The three Gulf states pledged an aid package worth $2.5 billion in the form of a cash deposit with the Central Bank of Jordan, World Bank loan guarantees for the kingdom, annual support for the state budget for five years and financing for development projects. Aside from a $1 billion deposit from the three Gulf states to support the Central Bank of Jordan, little else materialized from the Mecca meeting.
Meanwhile, Qatar, which was not invited to the meeting, stepped in two days later to offer a $500 million aid package to Jordan. The package included investments, project finance and job opportunities for Jordanians in the Gulf state. And in August 2018, the two countries launched a job website aimed at providing 10,000 job opportunities for Jordanians in Qatar.
Around 180,000 Jordanians visited the online platform in the first 30 minutes after it was launched. In April, 2,000 work permits had been issued for Jordanians to work in Qatar while 3,000 others were being processed. No less than 40,000 Jordanians are estimated to be working in Qatar.
In March, Qatari media reported that the trade exchange between Qatar and Jordan witnessed an 18% increase to reach 1.3 billion Qatari riyals ($357 million) in 2018 over the 1.1 billion riyals ($302 million) recorded in the previous year.
The Jordan Times reported March 6 that Qatar had “expressed interest in diversifying its investments in the kingdom and increasing them over the next three years from their current volume of $2 billion to $4 billion, especially in the tourism and financial market sectors”.
While economic benefits are the main driver behind the recent improvement in Jordan-Qatar ties, it is difficult not to politicize that move. Writing in The Jordan Times on April 21, political analyst and chairman of the Amman-based NAMA Strategic Intelligence Solutions Fares Braizat said, “Jordan has very little interest, if any, in being part of any inter-Arab cold war, or wars. The current irrational and unjustifiable cold wars and their active theatres have caused significant economic and financial troubles for Jordan and will threaten the stability of the region for a long time to come”.
Pointing to the recent rapprochement between Jordan and Qatar, Braizat continued, “The Qataris are very interested in working with and in Jordan. The two countries need one another, and they should cooperate more and reinstate ambassadors to contribute to the reduction of tension in the region and be constructive rather than destructive”.
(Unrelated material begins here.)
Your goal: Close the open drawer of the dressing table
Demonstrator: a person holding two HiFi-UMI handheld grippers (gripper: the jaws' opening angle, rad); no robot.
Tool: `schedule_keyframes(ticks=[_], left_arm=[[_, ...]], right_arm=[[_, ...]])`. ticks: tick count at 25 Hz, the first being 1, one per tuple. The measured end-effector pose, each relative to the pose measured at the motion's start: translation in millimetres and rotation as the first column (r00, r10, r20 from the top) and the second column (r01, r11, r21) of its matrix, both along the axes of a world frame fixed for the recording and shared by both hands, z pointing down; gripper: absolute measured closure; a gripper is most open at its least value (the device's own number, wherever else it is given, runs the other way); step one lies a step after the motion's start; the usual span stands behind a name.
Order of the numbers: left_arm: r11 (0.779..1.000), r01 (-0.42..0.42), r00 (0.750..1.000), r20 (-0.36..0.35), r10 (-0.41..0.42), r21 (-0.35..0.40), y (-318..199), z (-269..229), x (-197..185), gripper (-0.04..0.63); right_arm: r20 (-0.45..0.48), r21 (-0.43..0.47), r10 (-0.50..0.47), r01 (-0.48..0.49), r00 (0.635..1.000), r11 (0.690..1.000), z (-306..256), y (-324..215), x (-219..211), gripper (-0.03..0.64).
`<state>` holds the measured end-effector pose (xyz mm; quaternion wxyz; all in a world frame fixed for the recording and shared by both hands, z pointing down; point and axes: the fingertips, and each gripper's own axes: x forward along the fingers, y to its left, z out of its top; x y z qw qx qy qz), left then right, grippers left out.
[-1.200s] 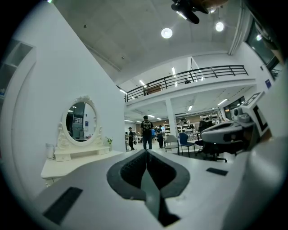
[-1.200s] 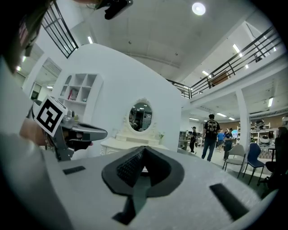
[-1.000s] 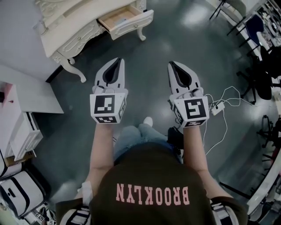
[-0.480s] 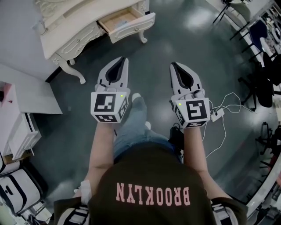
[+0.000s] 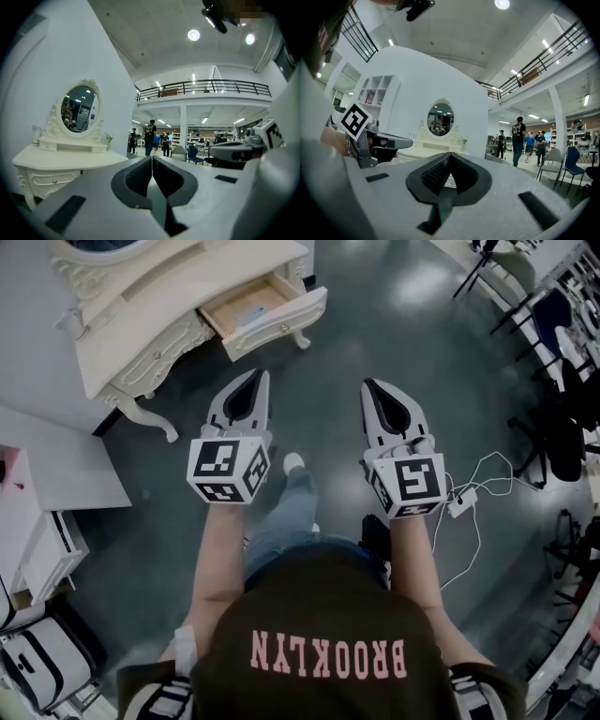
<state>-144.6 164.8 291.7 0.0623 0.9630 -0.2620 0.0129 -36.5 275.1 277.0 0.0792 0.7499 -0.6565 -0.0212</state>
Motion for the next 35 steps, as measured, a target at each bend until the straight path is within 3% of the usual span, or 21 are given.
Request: schedule_keyframes(ticks=[4,9,16,23,30,35], left_arm=[[0.999,-0.019,1.000,-0.024,0.018,-0.039,-36.7,6.7,29.4,0.589],[0.999,-0.015,1.000,0.010,0.015,-0.036,-83.6,14.0,64.6,0.589],[0.998,0.016,0.999,0.032,-0.013,-0.067,-150.1,31.3,95.3,0.589],[0.997,0.033,0.997,0.071,-0.028,-0.069,-202.9,44.2,110.7,0.589],[0.993,0.086,0.993,0.092,-0.078,-0.077,-233.5,57.3,107.5,0.589],[0.988,0.134,0.986,0.112,-0.125,-0.075,-247.9,65.3,100.6,0.589]], right_arm=[[0.037,-0.020,0.017,-0.016,0.999,1.000,5.5,-35.9,34.0,0.620],[0.008,-0.055,0.016,-0.015,1.000,0.998,8.5,-82.3,67.6,0.620],[0.035,-0.084,0.037,-0.034,0.999,0.996,15.0,-149.9,109.9,0.620],[0.131,-0.062,0.065,-0.057,0.989,0.996,15.5,-209.7,141.9,0.620],[0.120,-0.109,0.048,-0.035,0.992,0.993,26.3,-244.1,149.7,0.620],[0.130,-0.130,-0.016,0.033,0.991,0.991,35.1,-266.9,146.0,0.620]])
Hasan Barari, professor of political science at the University of Jordan, told Al-Monitor that it has become difficult for Jordan to continue to lower its diplomatic ties with Qatar. He said that Jordan’s ability to push back against the “deal of the century” hinges on two factors. First, a strong domestic front is crucial for any pushback against the proposed deal and second, Jordan’s ability to diversify its foreign ties is a must. “It boils down to one point: Jordan needs to free itself from the restrictions imposed by traditional allies,” he said.
Jordan plans to go beyond
Jordanian King Abdullah not only is desperate in forming a nexus with Qatar to counter any possible pressure from the United Arab Emirates and its top allies such as Saudi Arabia, Kuwait and Bahrain, it also is going to deepen its relations with Turkey and even Iran.
It may be mentioned here that; King Abdullah and his half-sister Princess Haya are diehard supporters of Palestinian terrorists and Hamas. Haya had made public statements in defense of Hamas and had demonized Israel.